YOUR ASSIGNMENT ▸ Set down each line of the listing exactly as it reads.

INFORMATION SHOWN ▸

==*==

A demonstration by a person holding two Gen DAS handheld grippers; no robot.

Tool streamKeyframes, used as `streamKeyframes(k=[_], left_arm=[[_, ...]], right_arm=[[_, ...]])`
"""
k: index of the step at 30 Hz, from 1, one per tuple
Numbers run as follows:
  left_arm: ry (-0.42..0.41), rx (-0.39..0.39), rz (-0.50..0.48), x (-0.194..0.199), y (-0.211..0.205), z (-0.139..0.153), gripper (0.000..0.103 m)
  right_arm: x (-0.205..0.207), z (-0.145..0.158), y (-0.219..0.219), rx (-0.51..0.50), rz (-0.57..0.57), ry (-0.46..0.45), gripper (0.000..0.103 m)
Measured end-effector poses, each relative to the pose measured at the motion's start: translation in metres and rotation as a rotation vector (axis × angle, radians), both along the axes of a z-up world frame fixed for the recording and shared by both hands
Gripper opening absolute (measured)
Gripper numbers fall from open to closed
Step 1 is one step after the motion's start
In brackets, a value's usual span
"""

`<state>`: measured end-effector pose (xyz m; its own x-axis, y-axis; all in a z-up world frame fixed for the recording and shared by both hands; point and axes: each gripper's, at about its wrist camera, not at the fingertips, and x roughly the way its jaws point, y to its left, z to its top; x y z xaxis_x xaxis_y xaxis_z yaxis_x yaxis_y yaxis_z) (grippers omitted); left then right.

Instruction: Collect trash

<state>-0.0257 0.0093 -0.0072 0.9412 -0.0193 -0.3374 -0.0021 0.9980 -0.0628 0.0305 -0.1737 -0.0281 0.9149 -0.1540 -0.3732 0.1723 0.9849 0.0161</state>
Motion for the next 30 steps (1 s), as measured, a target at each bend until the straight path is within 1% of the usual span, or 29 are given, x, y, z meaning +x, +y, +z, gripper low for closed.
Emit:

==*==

WRITTEN RESPONSE ▸
A demonstration by a person holding two Gen DAS handheld grippers; no robot.

Tool streamKeyframes, used as `streamKeyframes(k=[_], left_arm=[[_, ...]], right_arm=[[_, ...]])`
"""
k: index of the step at 30 Hz, from 1, one per tuple
Numbers run as follows:
  left_arm: ry (-0.42..0.41), rx (-0.39..0.39), rz (-0.50..0.48), x (-0.194..0.199), y (-0.211..0.205), z (-0.139..0.153), gripper (0.000..0.103 m)
  right_arm: x (-0.205..0.207), z (-0.145..0.158), y (-0.219..0.219), rx (-0.51..0.50), rz (-0.57..0.57), ry (-0.46..0.45), gripper (0.000..0.103 m)
Measured end-effector poses, each relative to the pose measured at the motion's start: translation in metres and rotation as a rotation vector (axis × angle, radians), both along the axes of a z-up world frame fixed for the recording and shared by both hands
Gripper opening absolute (measured)
Gripper numbers fall from open to closed
Step 1 is one step after the motion's start
In brackets, a value's usual span
"""

`<state>`: measured end-effector pose (xyz m; its own x-axis, y-axis; all in a z-up world frame fixed for the recording and shared by both hands; point and axes: each gripper's, at about its wrist camera, not at the fingertips, and x roughly the way its jaws point, y to its left, z to its top; x y z xaxis_x xaxis_y xaxis_z yaxis_x yaxis_y yaxis_z) (grippers omitted); left then right.

Instruction: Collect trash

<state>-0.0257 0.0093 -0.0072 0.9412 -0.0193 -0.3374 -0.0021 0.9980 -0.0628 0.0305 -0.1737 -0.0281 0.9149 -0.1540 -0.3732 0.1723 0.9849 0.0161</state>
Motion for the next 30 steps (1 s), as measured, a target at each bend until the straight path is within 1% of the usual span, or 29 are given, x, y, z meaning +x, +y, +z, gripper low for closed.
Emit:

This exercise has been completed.